The International Telecommunication Union (ITU) allocates call sign prefixes for radio and television stations of all types. They also form the basis for, but may not exactly match, aircraft registration identifiers. These prefixes are agreed upon internationally, and are a form of country code. A call sign can be any number of letters and numerals but each country must only use call signs that begin with the characters allocated for use in that country.

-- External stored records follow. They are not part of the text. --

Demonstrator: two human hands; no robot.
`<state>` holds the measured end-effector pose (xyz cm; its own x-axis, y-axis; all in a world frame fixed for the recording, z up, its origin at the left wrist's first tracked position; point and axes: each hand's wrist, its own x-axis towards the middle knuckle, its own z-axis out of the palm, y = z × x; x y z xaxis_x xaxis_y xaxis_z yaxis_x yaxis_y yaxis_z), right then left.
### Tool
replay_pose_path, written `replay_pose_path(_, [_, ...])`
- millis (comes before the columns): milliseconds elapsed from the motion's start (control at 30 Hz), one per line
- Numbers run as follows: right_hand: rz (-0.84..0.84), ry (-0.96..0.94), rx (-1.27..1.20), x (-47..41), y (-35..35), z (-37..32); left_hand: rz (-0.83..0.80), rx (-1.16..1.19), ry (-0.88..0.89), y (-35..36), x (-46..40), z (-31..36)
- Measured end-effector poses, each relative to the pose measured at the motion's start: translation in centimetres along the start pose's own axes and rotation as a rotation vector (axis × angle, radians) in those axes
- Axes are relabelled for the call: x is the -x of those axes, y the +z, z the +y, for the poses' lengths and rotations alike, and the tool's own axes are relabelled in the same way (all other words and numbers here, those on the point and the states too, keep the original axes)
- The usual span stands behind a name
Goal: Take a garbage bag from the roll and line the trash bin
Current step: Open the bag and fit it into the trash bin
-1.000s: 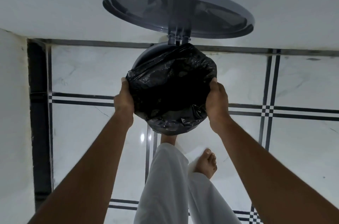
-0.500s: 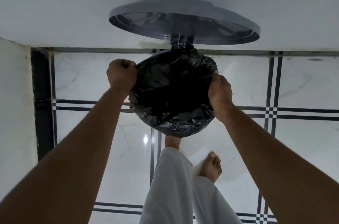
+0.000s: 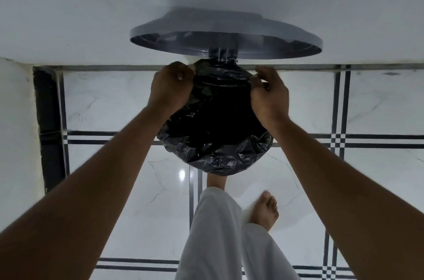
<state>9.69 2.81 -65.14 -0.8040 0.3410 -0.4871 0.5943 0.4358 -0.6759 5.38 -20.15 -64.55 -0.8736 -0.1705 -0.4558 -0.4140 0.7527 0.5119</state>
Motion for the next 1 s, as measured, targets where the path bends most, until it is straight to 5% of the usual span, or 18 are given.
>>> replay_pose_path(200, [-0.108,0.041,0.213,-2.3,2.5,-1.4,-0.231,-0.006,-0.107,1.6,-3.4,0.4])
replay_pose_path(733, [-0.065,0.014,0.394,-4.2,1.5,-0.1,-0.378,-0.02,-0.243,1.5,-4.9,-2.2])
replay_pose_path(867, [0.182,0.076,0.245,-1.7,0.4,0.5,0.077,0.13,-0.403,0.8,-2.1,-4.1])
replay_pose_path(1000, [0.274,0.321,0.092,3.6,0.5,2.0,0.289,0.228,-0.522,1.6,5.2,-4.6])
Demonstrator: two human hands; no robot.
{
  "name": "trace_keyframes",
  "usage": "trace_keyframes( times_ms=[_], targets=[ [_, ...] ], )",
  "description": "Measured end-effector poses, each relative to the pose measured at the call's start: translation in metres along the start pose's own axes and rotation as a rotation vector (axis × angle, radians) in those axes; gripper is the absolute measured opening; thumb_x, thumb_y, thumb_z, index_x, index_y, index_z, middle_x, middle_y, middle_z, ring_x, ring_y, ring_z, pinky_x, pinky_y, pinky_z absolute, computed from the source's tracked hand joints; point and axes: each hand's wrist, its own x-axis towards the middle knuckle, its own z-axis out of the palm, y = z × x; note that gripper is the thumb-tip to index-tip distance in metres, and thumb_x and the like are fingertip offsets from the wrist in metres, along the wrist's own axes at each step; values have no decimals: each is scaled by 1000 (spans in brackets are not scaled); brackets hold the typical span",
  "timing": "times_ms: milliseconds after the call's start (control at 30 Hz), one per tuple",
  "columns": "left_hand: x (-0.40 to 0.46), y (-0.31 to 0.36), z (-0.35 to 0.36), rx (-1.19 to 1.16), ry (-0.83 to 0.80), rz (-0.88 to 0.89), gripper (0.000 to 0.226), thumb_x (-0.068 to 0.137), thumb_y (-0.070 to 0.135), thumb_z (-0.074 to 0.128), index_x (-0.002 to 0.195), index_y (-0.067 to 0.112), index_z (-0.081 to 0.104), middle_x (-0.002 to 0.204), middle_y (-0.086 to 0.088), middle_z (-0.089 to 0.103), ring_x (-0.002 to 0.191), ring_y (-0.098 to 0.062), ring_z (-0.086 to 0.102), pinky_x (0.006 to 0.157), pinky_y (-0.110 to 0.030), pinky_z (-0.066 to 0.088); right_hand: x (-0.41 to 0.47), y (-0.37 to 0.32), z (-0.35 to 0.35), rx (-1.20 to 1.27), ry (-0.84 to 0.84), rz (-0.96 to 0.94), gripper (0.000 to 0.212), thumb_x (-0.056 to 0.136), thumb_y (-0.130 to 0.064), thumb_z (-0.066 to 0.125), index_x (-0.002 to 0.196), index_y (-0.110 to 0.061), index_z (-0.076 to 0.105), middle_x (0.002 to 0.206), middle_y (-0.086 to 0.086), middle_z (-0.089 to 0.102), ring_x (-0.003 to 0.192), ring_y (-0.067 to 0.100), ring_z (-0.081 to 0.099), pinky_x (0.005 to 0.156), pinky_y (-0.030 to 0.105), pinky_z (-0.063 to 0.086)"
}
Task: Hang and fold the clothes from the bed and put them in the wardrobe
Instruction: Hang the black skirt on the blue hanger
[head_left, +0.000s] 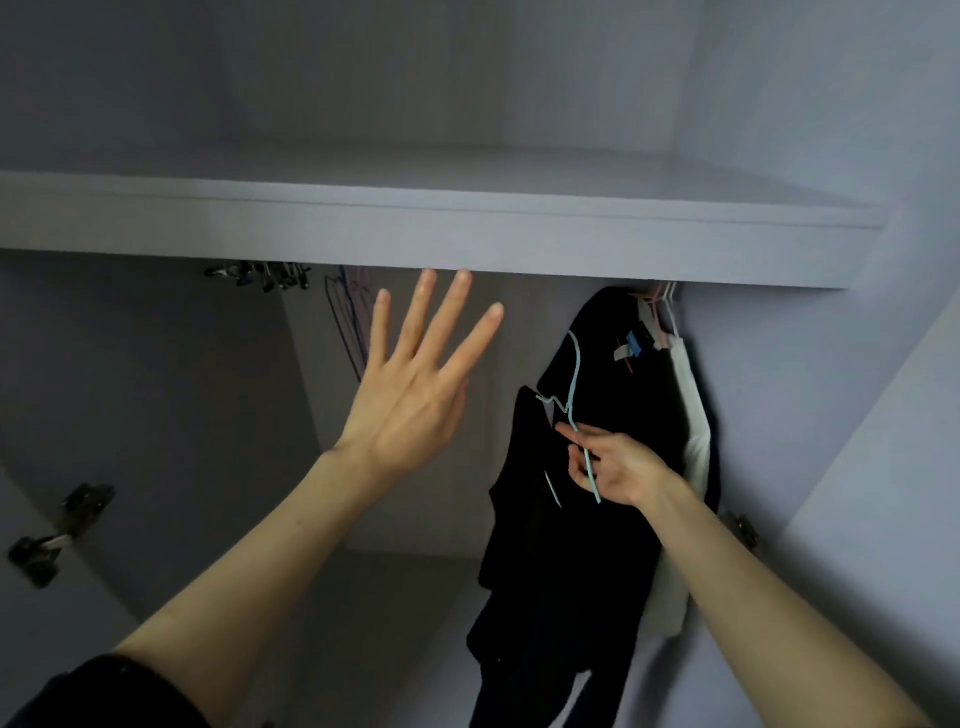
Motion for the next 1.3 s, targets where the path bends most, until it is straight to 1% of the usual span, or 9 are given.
trace_keyframes(
  times_ms=[133,233,367,467,700,833,967,1100,1300],
  targets=[
    [29,-4,7,92,33,-12,84,74,0,64,147,13,24,152,-22,22,140,-45,13,105,-69,12,17,-13,-1,303,-47,-30,14,94,0,48,92,-5,62,98,6,63,48,5,53,45,16,46],
    [40,-8,14,122,2,-69,89,72,0,66,148,14,22,153,-19,20,141,-41,10,105,-69,11,30,-30,5,278,-49,-97,25,93,4,40,97,-12,59,84,3,58,51,8,47,45,21,38],
    [42,-11,21,179,24,-66,90,70,1,68,147,16,24,154,-16,22,141,-37,10,106,-66,11,40,-47,13,243,-85,-214,44,92,12,28,116,-16,52,90,4,55,68,13,47,58,24,35],
    [41,-15,24,215,35,-54,92,68,2,68,147,19,23,153,-14,25,141,-39,18,106,-65,13,46,-58,14,256,-144,-321,41,94,11,29,110,-16,55,99,4,60,77,15,53,49,17,41],
    [43,-15,32,266,64,-65,94,68,6,71,147,19,21,154,-13,21,140,-38,12,105,-66,10,60,-72,2,260,-247,-448,47,91,11,24,114,-16,55,109,4,62,54,5,46,42,14,32],
    [43,-16,36,282,68,-77,94,70,8,71,147,20,18,153,-11,12,140,-38,8,106,-65,6,66,-77,-7,335,-270,-491,47,92,9,25,115,-17,56,97,-2,71,55,5,48,44,15,34],
    [43,-14,37,293,71,-82,96,71,8,70,148,20,15,153,-11,11,140,-38,8,106,-65,4,71,-88,-8,334,-226,-474,47,92,11,25,110,-17,58,106,2,65,56,7,45,44,15,32],
    [43,-14,37,295,78,-84,95,71,8,70,147,20,15,152,-11,11,140,-37,9,106,-65,7,77,-106,-2,252,-89,-452,31,95,5,36,101,-15,58,107,6,60,49,5,44,40,14,29],
    [42,-14,35,284,60,-92,94,72,8,70,147,21,14,152,-10,11,140,-37,9,106,-64,7,85,-113,1,-130,491,-572,36,93,10,38,124,2,53,81,10,58,57,9,45,42,10,39]
  ],
)
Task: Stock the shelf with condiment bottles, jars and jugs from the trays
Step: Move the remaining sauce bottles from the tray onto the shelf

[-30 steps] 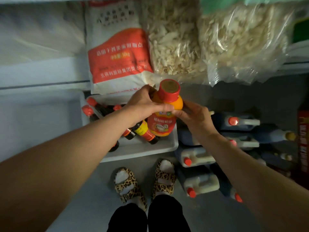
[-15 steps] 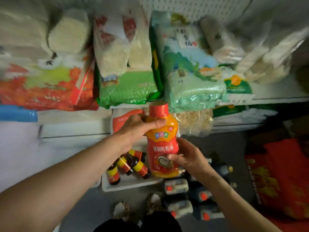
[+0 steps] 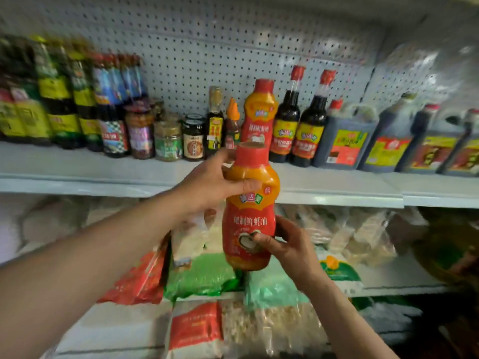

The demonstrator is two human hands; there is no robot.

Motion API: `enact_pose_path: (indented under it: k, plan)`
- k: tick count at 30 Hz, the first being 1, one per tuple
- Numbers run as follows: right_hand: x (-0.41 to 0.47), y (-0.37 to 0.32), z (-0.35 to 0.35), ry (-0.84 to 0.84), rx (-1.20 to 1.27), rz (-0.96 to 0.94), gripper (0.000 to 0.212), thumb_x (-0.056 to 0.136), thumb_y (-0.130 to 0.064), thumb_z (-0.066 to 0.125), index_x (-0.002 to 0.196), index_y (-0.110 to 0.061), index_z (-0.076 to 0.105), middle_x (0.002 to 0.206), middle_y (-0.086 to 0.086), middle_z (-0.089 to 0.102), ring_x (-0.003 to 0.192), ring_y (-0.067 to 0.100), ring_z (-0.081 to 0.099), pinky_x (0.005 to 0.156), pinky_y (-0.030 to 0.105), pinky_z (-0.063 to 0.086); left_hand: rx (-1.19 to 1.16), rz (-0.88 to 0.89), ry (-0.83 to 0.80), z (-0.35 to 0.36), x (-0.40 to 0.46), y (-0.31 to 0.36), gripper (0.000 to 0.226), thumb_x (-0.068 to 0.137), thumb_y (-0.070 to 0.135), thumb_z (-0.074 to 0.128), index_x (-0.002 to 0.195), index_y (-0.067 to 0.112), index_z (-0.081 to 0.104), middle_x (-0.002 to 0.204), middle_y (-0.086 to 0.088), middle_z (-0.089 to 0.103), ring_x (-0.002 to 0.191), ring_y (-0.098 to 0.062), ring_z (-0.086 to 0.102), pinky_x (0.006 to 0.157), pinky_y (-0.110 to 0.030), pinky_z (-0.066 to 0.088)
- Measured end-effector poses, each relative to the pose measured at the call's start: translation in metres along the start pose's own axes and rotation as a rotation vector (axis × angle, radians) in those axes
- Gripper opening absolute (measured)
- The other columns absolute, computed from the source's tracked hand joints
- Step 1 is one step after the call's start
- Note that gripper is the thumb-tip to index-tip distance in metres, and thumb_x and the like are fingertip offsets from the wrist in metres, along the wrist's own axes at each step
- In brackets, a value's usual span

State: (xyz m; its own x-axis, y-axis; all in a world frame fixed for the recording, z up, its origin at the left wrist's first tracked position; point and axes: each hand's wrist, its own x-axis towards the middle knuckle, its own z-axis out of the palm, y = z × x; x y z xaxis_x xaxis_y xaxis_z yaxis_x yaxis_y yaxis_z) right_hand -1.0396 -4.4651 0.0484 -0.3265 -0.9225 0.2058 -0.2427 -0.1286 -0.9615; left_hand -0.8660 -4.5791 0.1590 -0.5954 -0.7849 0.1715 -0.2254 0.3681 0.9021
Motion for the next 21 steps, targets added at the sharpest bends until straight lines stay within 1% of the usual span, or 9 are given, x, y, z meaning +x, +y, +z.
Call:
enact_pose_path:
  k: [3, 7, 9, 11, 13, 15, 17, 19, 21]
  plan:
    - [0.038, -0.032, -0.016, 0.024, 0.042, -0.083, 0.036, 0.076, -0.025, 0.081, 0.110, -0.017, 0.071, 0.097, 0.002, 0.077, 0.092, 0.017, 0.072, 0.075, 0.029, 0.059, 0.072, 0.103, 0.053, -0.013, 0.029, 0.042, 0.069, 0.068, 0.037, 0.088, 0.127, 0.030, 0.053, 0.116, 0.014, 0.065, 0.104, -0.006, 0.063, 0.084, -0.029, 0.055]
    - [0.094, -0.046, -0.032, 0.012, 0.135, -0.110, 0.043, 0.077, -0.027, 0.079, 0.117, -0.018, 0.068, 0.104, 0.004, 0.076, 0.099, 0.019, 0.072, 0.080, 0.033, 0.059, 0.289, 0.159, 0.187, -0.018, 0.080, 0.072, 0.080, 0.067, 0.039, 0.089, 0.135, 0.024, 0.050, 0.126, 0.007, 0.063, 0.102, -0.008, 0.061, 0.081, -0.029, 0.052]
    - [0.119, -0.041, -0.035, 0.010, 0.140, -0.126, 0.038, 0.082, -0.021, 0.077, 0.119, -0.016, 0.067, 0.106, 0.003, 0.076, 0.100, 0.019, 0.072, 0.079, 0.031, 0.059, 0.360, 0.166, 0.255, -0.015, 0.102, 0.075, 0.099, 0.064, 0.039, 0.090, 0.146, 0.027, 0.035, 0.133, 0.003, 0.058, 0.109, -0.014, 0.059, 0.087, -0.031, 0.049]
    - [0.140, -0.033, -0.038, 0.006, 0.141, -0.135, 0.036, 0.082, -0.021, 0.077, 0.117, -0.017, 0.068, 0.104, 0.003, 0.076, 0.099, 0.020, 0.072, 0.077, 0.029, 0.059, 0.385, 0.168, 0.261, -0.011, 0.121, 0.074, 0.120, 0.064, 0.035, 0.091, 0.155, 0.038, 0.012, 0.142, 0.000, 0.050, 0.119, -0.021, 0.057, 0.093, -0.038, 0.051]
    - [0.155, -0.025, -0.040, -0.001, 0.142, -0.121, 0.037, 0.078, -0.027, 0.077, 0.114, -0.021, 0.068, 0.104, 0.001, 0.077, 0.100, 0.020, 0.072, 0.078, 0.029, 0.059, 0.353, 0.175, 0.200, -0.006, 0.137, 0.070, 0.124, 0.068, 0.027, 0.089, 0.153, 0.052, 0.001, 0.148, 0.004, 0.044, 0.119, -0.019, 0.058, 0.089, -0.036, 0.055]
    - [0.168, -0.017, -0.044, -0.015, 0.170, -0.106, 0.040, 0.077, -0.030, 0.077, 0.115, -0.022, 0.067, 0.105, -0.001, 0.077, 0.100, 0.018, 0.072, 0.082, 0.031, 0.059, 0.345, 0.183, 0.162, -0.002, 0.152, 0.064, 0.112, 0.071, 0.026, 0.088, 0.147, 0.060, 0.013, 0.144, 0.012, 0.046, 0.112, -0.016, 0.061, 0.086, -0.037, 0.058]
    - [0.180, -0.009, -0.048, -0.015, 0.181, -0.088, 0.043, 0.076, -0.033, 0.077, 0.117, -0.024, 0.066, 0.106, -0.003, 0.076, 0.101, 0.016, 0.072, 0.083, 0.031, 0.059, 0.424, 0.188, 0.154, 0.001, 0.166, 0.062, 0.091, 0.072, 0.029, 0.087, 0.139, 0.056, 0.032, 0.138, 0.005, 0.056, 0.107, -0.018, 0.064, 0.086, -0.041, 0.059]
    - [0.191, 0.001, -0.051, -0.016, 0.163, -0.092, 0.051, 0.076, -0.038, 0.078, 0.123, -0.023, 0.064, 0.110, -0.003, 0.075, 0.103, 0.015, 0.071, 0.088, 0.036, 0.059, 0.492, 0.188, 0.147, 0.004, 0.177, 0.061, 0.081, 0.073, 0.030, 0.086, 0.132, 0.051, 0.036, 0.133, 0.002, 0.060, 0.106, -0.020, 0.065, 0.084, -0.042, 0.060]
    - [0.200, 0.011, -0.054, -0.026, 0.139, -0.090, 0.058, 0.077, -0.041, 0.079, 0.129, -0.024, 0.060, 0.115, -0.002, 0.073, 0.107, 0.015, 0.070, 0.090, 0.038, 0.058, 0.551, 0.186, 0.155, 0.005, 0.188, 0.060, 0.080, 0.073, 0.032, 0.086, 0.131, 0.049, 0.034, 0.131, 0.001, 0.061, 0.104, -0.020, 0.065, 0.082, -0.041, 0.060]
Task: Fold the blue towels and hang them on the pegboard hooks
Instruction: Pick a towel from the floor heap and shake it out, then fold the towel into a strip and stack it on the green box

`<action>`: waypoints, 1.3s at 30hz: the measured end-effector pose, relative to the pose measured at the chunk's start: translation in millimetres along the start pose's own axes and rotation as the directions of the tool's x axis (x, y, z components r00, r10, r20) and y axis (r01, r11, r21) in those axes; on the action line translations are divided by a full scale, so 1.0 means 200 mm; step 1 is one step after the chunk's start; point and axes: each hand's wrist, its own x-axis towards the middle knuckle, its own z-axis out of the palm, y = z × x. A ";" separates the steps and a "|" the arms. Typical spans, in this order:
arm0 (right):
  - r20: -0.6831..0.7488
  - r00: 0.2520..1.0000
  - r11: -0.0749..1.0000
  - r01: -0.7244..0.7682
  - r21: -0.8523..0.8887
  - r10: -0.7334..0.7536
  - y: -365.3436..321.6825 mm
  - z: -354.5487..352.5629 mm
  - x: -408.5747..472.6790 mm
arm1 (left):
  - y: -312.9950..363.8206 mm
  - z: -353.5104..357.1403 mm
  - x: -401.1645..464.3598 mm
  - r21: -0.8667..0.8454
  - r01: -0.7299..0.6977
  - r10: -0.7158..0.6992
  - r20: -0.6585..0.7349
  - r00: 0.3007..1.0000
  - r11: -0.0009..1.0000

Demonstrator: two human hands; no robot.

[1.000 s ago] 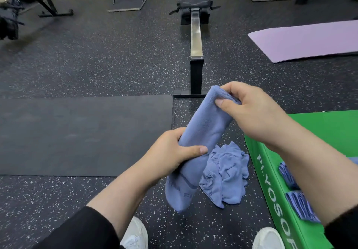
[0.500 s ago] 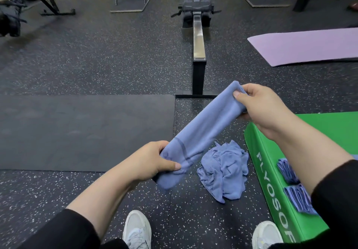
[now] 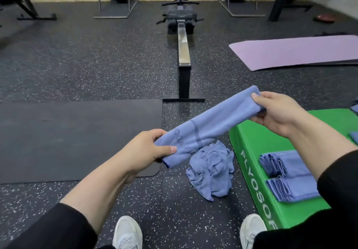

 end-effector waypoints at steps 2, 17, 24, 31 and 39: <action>-0.036 0.999 0.999 -0.001 -0.036 -0.001 -0.04 -0.17 -0.04 | 0.09 0.08 0.04 -0.068 -0.037 0.037 0.004 0.999 0.997; -0.378 0.925 0.968 -0.128 -0.218 0.037 0.09 -1.48 -0.34 | 0.43 1.20 0.40 -0.166 -0.053 0.095 0.261 0.961 0.985; -0.481 0.868 0.926 -0.276 -0.259 0.124 0.38 -1.87 -0.24 | 0.30 1.65 0.54 -0.159 0.083 -0.027 0.325 0.945 0.984; -0.550 0.813 0.868 -0.401 -0.293 0.190 0.71 -2.10 -0.19 | 0.12 1.99 0.62 -0.090 0.152 -0.117 0.314 0.942 0.984; -0.559 0.820 0.784 -0.425 -0.452 0.122 0.94 -2.16 0.01 | 0.00 2.13 0.74 0.180 0.084 -0.119 0.193 0.974 0.980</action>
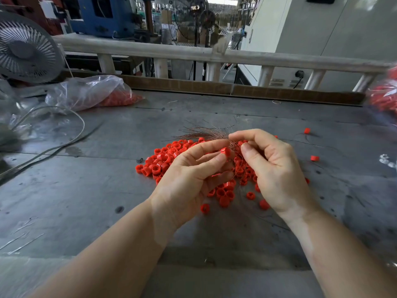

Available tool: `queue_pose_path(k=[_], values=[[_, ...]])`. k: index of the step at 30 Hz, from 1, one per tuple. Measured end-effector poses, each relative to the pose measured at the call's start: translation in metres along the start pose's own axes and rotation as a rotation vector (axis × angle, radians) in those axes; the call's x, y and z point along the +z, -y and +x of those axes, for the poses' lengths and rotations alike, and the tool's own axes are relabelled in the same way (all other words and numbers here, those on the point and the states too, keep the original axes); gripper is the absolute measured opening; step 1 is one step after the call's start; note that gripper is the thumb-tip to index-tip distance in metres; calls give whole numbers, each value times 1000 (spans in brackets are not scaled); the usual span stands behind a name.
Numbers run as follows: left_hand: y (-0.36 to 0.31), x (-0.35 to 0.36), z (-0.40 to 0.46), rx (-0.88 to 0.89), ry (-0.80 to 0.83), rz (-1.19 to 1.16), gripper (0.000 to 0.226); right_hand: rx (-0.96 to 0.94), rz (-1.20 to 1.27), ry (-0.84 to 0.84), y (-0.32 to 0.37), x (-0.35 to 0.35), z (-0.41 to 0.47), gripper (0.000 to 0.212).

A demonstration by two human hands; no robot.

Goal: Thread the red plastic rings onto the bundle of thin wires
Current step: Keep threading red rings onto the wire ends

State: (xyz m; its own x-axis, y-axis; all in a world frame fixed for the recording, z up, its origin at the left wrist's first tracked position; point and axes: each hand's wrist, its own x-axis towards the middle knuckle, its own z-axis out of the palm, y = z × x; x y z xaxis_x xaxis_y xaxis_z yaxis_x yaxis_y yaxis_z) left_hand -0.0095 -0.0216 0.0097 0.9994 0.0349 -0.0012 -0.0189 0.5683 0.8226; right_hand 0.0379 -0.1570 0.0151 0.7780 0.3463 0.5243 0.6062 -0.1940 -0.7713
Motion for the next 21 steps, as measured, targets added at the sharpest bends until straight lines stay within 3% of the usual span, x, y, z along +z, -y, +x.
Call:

With regard to the second and/or third letters in the prefixes in the list below, if the country in question is allocated all callsigns with A to Z in that position, then that country can also use call signs with the digits 0 to 9 in that position. For example, the United States is assigned KA–KZ, and therefore can also use prefixes like K1 or K9.

While ITU prefix rules are adhered to in the context of international broadcasting, including amateur radio, it is rarer for countries to assign broadcast call signs to conventional AM, FM, and television stations with purely domestic reach; the United States, Canada, Mexico, Japan, South Korea, and the Philippines are among those that do. Canada presents one notable exception to the ITU prefix rules: it uses CB for its own Canadian Broadcasting Corporation stations, whereas Chile is officially assigned the CB prefix. Innovation, Science and Economic Development Canada's broadcasting rules indicate this is through a "special arrangement", without elaborating. In any case, the two countries are geographically separate enough to prevent confusion; Canada's shortwave broadcasters and amateur radio stations have always used one of its assigned ITU prefixes.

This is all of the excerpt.